┌──

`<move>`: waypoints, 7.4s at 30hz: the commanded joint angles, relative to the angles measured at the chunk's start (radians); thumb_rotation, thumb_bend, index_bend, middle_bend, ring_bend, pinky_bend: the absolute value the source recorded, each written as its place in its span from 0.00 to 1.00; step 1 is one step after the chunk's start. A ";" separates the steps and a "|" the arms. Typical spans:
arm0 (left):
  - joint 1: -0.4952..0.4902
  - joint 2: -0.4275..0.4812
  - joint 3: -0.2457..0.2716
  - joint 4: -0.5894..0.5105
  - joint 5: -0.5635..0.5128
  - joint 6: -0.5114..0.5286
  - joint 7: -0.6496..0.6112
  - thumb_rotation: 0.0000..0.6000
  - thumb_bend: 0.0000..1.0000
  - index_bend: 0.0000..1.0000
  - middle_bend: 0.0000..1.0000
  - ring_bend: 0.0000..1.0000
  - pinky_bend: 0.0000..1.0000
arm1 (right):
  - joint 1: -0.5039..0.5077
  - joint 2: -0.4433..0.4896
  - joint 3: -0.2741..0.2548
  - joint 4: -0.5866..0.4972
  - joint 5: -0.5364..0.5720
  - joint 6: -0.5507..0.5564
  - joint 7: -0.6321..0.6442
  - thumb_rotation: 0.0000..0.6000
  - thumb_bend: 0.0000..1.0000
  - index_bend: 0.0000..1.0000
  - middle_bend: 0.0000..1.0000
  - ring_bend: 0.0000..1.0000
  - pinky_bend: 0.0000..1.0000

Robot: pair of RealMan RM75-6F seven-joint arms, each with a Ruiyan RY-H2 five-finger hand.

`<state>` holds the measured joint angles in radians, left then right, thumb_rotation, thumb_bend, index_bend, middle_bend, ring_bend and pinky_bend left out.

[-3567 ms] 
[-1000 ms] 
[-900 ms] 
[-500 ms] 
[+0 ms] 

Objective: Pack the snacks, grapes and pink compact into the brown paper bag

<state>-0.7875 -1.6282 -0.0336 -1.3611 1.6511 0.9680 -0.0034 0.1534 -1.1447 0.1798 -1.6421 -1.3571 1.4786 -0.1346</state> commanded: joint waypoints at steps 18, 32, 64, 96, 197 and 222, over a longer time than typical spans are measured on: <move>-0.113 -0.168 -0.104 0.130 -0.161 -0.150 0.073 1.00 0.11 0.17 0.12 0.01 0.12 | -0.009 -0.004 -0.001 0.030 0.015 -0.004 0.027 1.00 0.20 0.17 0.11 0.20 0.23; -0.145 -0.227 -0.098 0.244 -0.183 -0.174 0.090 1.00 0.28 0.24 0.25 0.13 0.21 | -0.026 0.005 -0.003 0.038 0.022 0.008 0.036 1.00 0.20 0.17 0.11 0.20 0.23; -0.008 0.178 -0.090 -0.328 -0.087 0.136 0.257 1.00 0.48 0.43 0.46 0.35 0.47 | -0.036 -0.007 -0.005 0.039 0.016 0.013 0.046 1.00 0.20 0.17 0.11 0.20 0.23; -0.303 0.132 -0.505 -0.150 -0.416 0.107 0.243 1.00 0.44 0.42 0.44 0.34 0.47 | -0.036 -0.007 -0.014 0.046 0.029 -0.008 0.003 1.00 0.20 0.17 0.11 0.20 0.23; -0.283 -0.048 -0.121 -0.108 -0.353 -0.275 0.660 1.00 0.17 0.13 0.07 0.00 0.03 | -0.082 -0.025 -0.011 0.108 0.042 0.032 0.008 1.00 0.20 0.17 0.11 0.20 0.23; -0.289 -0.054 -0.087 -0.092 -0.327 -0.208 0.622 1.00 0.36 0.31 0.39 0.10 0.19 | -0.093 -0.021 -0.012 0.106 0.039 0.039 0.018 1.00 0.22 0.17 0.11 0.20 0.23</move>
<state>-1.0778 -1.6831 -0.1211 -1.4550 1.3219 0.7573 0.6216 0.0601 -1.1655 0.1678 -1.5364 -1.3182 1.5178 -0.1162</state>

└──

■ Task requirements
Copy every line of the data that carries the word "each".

■ Response area
`<move>`: waypoints, 7.4s at 30hz: the commanded joint angles, relative to the angles measured at the chunk's start (radians); thumb_rotation, thumb_bend, index_bend, middle_bend, ring_bend, pinky_bend: the absolute value the source recorded, each written as its place in its span from 0.00 to 1.00; step 1 is one step after the chunk's start. A ";" separates the steps and a "|" the arms. Typical spans:
Robot: pair of RealMan RM75-6F seven-joint arms, each with a Ruiyan RY-H2 five-finger hand.

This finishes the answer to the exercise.